- WHAT NEEDS TO BE DONE -
Pick out all lines with the word "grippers" from the records that follow.
START SOURCE INFORMATION
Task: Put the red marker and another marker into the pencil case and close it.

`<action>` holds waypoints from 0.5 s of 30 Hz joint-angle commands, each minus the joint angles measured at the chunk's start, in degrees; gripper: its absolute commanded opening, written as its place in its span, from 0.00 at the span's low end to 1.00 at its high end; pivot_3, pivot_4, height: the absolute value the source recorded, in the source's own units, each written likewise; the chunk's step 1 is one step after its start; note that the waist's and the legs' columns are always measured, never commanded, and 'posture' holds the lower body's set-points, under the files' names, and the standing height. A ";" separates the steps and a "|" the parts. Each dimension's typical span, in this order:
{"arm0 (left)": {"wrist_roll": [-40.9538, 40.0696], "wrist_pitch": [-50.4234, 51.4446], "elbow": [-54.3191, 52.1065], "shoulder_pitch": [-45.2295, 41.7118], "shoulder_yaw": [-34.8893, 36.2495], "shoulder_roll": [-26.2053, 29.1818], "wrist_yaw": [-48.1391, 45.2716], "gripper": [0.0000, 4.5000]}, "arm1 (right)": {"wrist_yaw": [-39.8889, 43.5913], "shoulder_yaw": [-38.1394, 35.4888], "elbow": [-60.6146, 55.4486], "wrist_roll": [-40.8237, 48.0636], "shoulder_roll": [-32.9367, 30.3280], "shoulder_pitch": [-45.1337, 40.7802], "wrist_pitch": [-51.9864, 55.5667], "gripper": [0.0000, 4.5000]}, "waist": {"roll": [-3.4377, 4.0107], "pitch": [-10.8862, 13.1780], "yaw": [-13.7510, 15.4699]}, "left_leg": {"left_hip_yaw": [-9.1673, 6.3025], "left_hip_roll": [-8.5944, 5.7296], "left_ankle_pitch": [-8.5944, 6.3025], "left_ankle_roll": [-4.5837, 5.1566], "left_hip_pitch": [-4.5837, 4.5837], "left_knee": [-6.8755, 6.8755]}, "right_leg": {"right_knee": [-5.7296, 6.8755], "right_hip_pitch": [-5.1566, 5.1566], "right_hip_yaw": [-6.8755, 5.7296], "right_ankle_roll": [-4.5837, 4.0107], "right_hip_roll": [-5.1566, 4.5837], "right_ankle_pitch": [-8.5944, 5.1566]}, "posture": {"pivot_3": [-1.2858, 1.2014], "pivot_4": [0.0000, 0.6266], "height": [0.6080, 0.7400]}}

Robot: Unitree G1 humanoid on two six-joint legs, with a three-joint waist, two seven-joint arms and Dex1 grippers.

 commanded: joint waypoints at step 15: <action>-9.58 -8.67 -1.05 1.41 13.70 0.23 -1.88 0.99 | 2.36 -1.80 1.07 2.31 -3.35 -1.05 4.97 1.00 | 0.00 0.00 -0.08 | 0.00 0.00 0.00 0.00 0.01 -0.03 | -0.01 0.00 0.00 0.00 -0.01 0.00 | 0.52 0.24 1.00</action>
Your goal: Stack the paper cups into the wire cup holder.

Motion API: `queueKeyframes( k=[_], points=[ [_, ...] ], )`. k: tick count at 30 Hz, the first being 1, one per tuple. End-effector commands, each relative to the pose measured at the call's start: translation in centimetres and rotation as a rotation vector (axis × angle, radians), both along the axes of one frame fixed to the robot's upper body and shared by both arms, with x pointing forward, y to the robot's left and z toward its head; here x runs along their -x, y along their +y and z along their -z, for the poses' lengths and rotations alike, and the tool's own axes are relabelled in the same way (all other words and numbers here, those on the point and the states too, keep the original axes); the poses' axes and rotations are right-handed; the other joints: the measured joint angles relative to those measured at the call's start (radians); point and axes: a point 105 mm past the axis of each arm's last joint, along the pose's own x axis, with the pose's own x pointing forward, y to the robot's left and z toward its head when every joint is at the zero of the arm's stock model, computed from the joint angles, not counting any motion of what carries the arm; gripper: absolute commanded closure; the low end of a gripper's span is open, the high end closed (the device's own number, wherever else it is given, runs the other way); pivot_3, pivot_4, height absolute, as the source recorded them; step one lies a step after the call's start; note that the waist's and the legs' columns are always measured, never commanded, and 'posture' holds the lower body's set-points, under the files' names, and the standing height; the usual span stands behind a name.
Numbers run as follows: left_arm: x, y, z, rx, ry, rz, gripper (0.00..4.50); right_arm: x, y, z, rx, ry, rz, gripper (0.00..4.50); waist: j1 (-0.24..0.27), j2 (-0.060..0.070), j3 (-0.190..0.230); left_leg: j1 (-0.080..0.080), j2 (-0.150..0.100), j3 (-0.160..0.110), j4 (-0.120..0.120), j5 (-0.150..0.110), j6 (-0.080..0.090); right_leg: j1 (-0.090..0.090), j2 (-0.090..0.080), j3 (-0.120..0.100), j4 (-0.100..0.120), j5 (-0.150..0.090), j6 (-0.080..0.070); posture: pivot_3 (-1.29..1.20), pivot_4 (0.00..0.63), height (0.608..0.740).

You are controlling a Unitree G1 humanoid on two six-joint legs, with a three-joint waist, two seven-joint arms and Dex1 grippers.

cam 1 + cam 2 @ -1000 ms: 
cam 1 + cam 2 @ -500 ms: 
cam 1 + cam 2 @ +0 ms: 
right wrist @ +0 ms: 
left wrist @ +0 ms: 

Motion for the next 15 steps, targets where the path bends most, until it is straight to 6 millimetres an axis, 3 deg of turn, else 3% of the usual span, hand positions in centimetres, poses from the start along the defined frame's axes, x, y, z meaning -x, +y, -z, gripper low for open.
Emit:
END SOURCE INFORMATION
- TASK ANSWER -
Robot: Unitree G1 humanoid on two six-joint legs, with a three-joint waist, two seven-joint arms and Dex1 grippers.
You are controlling a Unitree G1 humanoid on two six-joint legs, with a three-joint waist, two seven-joint arms and Dex1 grippers.

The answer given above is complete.